Evans pointed out that Blair’s controversial Middle East policies as prime minister — particularly his decision to back the American invasion of Iraq, which is still under investigation in the U.K. — are partially blamed for permitting ISIS to come to power, to which Blair said: “I think it’s a big mistake to see ourselves as having caused this phenomenon.”
Blair then spoke broadly about political ideology in politics in the Western world, noting that the divide he sees is less about left versus right, and more about “open versus closed” ideologies.
That extends to Blair’s own country, where its citizens voted to exit the European Union, as well as a line of thinking that is anti-immigrant.
Evans turned to the role of social media in today’s political climate and journalism, noting: “There are no gatekeepers anymore.” Evans offered the example of Twitter, and how it gives way to “echo our own prejudices or falsehoods.”
“The middle ground doesn’t seem to exist,” the editor said.
Blair agreed, offering that in the U.K., there is a fragmentation of the media with it skewing either left or right.
Democracy, he said, isn’t just about voting.

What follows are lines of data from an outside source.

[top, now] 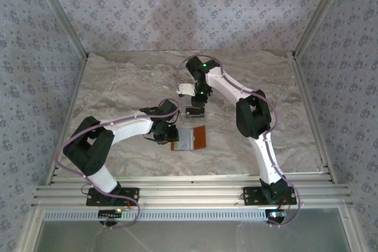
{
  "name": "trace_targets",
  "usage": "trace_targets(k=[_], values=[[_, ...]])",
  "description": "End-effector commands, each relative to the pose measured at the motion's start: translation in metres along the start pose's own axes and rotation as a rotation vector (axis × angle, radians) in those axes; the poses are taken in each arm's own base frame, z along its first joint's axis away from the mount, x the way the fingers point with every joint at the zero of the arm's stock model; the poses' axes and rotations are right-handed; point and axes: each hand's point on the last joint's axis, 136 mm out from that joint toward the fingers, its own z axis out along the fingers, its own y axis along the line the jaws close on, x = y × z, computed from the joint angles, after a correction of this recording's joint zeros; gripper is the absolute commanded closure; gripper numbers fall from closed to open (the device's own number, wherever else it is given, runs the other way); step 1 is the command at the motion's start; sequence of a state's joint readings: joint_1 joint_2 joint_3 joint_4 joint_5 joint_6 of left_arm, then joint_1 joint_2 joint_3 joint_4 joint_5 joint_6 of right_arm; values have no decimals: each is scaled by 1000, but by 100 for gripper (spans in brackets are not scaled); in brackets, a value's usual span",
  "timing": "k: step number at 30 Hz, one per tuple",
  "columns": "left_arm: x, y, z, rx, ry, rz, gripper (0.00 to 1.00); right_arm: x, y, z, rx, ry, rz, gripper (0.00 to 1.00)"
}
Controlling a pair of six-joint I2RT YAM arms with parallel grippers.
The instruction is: Take the credit cards out of the card holder
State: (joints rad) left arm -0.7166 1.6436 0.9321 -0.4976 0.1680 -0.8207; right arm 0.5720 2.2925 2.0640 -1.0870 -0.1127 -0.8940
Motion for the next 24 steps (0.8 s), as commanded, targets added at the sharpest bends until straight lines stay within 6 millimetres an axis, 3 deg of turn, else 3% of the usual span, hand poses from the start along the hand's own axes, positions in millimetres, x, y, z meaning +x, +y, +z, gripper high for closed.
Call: trace_targets(k=[1, 5, 13, 18, 24], values=[[2, -3, -4, -4, 8, 11, 76, -2, 14, 6, -37, 6, 8, 72], [2, -3, -4, -2, 6, 11, 75, -7, 5, -5, 7, -21, 33, 72], [-4, -10, -11, 13, -16, 27, 75, -23, -20, -58, 139, -191, 205, 69], [-10, -18, -20, 36, -40, 37, 75, -25, -11, -81, 119, -284, 428, 69], [-18, -27, -32, 71, -76, 44, 76, -20, 11, -92, 60, -398, 790, 72]])
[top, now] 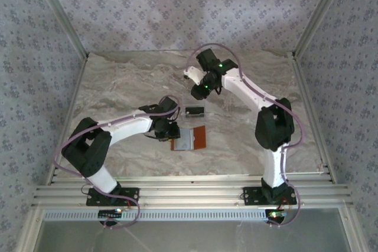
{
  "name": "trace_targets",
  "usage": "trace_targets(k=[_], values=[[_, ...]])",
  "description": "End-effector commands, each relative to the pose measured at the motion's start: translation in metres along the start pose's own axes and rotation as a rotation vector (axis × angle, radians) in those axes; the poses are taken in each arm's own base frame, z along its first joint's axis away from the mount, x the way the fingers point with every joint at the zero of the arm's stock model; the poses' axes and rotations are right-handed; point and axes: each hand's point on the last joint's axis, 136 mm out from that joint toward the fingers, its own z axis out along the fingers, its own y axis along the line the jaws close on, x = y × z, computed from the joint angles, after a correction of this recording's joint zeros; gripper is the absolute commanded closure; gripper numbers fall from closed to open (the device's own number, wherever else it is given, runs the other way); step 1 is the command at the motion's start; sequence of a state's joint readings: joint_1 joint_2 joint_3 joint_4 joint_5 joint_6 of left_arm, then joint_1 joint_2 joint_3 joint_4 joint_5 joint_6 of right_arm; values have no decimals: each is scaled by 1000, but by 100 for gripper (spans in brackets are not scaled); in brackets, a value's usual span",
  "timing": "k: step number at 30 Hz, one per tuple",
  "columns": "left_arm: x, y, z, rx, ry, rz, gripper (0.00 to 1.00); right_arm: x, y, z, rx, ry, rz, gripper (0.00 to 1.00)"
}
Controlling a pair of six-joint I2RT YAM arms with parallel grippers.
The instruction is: Take the credit cards out of the card holder
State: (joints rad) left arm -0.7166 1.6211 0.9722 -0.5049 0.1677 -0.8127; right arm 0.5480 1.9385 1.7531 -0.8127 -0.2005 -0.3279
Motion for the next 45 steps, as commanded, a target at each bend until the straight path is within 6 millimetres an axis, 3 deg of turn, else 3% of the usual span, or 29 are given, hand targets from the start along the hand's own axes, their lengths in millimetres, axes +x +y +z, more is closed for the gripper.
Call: trace_targets(k=[1, 7, 11, 16, 29, 45], values=[[-9, -13, -18, 36, -42, 25, 76, 0, 14, -10, -48, -79, 320, 73], [-18, -14, -19, 83, -53, -6, 77, 37, 33, -11, -79, -54, 684, 78], [-21, -8, -15, 106, -38, -38, 81, 59, 49, -9, -102, 19, 816, 80], [-22, 7, -4, 106, -5, -77, 85, 60, 81, -5, -185, 15, 835, 80], [-3, 27, 23, 101, 75, -113, 92, 54, 138, 44, -324, 127, 905, 80], [4, 40, 31, 127, 112, -128, 95, 61, 164, 88, -359, 202, 933, 75]])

“Democracy is also about content. It’s about information. It’s about debate. It’s about how do you create a conversation amongst the public at which people hear the other person’s point of view,” Blair said. “This is much, much more difficult today. The tyranny of the Twitter feed is a big problem for political leaders.”
He continued: “At the very time when this is making leadership more difficult, I think the public actually does want leadership. It wants leaders who are prepared to stand up.”